For the second point, if you've got a package that just builds with the usual ./configure, make, make install, here is all you need to get a nix package for it:

  { stdenv }:
  stdenv.mkDerivation {
    name = "my-package";
    src = ./.;
    buildInputs = [ ... whatever dependencies you need ...];
  }
And the standard build commands will be run automatically. The only thing that's kind of annoying is installing binary distributions of packages since they need to be patched to work on Nix, but it's not the end of the world. Also, nixpkgs is so universal that I very rarely find myself having to add a package that's not in it.


Thanks!

> The only thing that's kind of annoying is installing binary distributions of packages since they need to be patched

This worries me, as every once in a while I do feel like using some proprietary app. What does it even mean more precisely? What about Steam games and such? Would it make sense to run them in a container or something like that?

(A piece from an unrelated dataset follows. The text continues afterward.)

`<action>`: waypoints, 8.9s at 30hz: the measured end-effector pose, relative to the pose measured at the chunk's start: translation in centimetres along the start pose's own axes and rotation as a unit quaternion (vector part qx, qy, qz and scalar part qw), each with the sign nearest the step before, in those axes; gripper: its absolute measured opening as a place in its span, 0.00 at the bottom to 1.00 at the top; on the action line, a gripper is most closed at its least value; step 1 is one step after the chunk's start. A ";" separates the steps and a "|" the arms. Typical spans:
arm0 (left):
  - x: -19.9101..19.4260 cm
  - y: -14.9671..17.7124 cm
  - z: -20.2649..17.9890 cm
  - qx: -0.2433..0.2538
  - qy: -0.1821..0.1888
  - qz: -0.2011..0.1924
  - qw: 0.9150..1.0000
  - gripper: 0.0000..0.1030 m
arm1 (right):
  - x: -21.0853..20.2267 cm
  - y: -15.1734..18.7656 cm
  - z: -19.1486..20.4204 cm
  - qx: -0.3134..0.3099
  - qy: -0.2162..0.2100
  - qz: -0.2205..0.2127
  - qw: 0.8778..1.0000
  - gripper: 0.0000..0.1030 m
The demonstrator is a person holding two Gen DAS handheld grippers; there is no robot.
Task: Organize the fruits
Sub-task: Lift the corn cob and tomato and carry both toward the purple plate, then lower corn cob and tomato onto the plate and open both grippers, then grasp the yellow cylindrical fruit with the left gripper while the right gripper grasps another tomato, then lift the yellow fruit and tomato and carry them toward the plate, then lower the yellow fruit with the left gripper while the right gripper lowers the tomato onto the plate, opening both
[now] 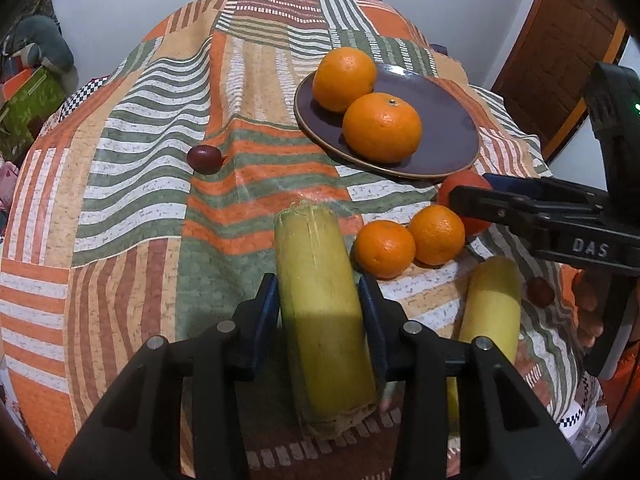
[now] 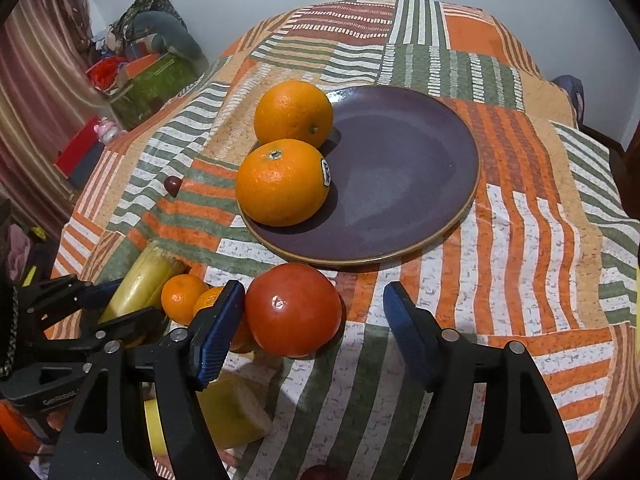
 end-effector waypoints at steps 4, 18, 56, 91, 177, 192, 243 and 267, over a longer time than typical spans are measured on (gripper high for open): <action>0.9 -0.5 -0.1 -0.004 -0.005 0.005 1.000 0.40 | -0.3 0.1 0.3 -0.005 -0.025 -0.003 1.000 0.43; -1.9 -0.8 -0.6 0.003 0.003 -0.023 1.000 0.38 | -2.8 0.8 -0.4 -0.012 0.018 -0.018 1.000 0.42; -3.7 -10.5 -10.2 0.034 0.072 -0.084 0.993 0.37 | -8.0 -3.5 -4.5 -0.018 0.084 -0.098 0.991 0.43; 7.5 -15.8 -10.9 0.008 0.057 -0.022 0.998 0.39 | -2.9 -5.5 -8.4 -0.005 0.091 -0.058 0.994 0.43; -0.3 3.4 -9.4 0.102 -0.001 0.033 0.994 0.62 | -12.2 16.1 -7.8 0.106 0.187 0.027 0.976 0.68; -0.3 3.6 -9.4 0.093 0.020 0.035 0.995 0.43 | -11.2 16.5 -8.0 0.119 0.156 0.031 0.980 0.49; -5.4 -7.4 -10.9 0.071 0.097 -0.058 0.991 0.36 | -11.5 0.6 -4.6 0.014 0.125 -0.099 0.987 0.48; 2.0 -15.0 -9.7 0.045 0.117 -0.027 0.992 0.36 | -5.1 -5.3 -6.2 -0.017 0.103 -0.091 0.990 0.48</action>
Point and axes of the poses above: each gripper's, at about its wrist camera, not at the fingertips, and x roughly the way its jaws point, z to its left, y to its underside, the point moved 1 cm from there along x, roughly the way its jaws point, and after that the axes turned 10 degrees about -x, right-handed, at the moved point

I suppose I like to use unpopular software in general. How would I use (make a package or otherwise install) the odd go, python, js, nim, rust ... project that is made with its own weird build system? If I made a package for it I could very comfortably make changes to the code and directly recompile/reinstall, right?


For Steam, NixOS actually builds a full FHS with all the packages from SteamOS and then runs Steam within that using a simple chroot. It works surprisingly well and can also be used for stubborn software that cannot work without FHS and without messing up the rest of your system.


Me neither.

But I see some heavy Slack, Arch and Void proponents.


Would love to see NixOS available as an image for Windows Subsystem for Linux. Looks like it's been an open issue for awhile.

https://github.com/NixOS/nixpkgs/issues/30391

Seems someone may have figured it out -

https://github.com/Trundle/NixOS-WSL


I love the mood in this writing


> We can even inspect the value of $PATH, here:

> (...)

> Your output is going to be different from mine because of the hashes in the store paths.

Does this mean that a nix install is not reproducible? If the same installation is performed twice, the file names and contents will be different due to some randomness?


The hashes will only be different if you install different versions of the derivation (package). All the inputs of a derivation, so even selected plugins and compile options influence the hash.

That said, if me and you agreed on a specific git commit of the nixpkgs repo and build some packages from that, our hashes would be the same. This knowledge is also used to download packages from the binary cache. You can see the automatic building of the packages on hydra.nixos.org, from there they will be made avaiable on the binary cache.


It is reproducible, but only for the same exact version, and with no overlays at all. If you’re running this with a different channel, or months later, you’ll get drastically different hashes, since the software will be different.


From my understanding it is reproducible, although the hashes might be different they'll still be linked in the same way. Give someone your nix.conf and they will be able to build your machine. You reference things by variable name anyway.